### Data extracts
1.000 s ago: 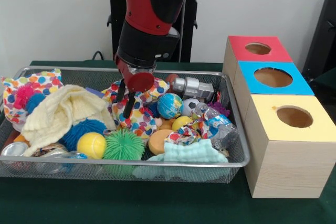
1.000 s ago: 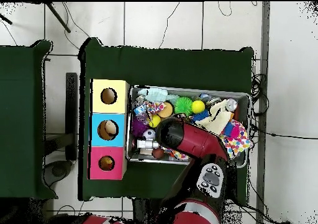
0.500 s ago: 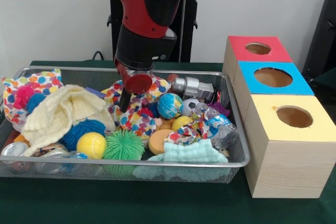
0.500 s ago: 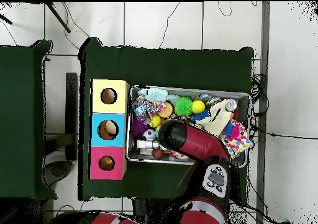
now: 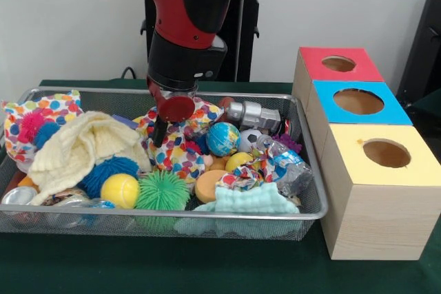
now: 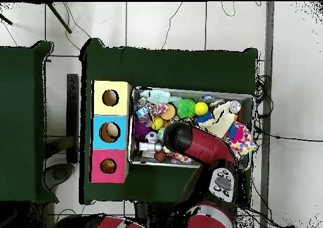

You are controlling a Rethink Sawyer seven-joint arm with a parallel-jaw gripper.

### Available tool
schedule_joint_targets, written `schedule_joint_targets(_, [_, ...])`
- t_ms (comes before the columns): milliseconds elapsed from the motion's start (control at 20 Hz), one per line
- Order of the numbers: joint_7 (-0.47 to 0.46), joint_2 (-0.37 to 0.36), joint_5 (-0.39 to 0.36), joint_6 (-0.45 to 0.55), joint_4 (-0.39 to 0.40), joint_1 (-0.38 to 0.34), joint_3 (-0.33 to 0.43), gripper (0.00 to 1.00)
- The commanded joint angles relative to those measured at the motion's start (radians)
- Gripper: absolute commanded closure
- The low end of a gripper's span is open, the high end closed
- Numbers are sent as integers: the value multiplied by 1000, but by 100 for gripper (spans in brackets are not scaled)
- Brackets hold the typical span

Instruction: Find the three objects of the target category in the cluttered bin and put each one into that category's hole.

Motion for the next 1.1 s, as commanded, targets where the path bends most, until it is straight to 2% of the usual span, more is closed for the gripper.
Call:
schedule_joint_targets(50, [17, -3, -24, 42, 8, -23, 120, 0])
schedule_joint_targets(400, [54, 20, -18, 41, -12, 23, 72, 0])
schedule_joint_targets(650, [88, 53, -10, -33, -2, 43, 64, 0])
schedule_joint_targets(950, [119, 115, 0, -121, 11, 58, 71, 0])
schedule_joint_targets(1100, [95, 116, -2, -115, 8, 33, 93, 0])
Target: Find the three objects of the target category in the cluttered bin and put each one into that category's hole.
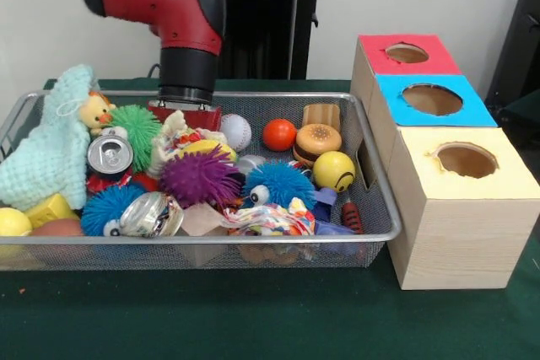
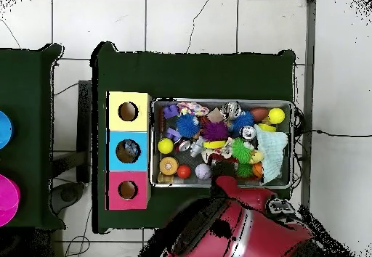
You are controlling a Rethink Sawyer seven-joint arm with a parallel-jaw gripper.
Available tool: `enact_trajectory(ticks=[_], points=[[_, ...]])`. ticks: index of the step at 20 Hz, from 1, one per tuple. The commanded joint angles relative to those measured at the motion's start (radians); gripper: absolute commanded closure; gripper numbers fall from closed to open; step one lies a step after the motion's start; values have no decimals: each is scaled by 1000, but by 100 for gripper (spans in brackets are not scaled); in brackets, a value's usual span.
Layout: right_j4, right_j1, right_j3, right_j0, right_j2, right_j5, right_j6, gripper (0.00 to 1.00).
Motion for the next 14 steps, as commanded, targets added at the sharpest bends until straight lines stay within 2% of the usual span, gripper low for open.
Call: enact_trajectory(ticks=[1, 2, 5, 8, 14], points=[[-320, 210, 60, -634, 910, 846, 72, 0], [-274, 279, 84, -698, 968, 933, -12, 0], [-170, 338, 132, -746, 1001, 997, -114, 0], [-96, 378, 173, -775, 1010, 1006, -153, 0], [-34, 458, 187, -803, 1007, 1025, -187, 0]])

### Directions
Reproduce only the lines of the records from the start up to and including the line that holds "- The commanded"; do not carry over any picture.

### Response
1.000 s ago: 
1.000 s ago: 
0.500 s ago: 
0.500 s ago: 
now: 
now: 

You are controlling a Rethink Sawyer seven-joint arm with a parallel-jaw gripper.

### Available tool
schedule_joint_targets, written `schedule_joint_targets(_, [_, ...])`
- t_ms (comes before the columns): milliseconds elapsed from the motion's start (control at 20 Hz), one per line
- Order of the numbers: joint_7 (-0.47 to 0.46), joint_2 (-0.37 to 0.36), joint_5 (-0.39 to 0.36), joint_6 (-0.45 to 0.55), joint_4 (-0.39 to 0.40), joint_1 (-0.38 to 0.34), joint_3 (-0.33 to 0.43), gripper (0.00 to 1.00)
- The commanded joint angles relative to those measured at the motion's start (radians)

The answer has been fully written out.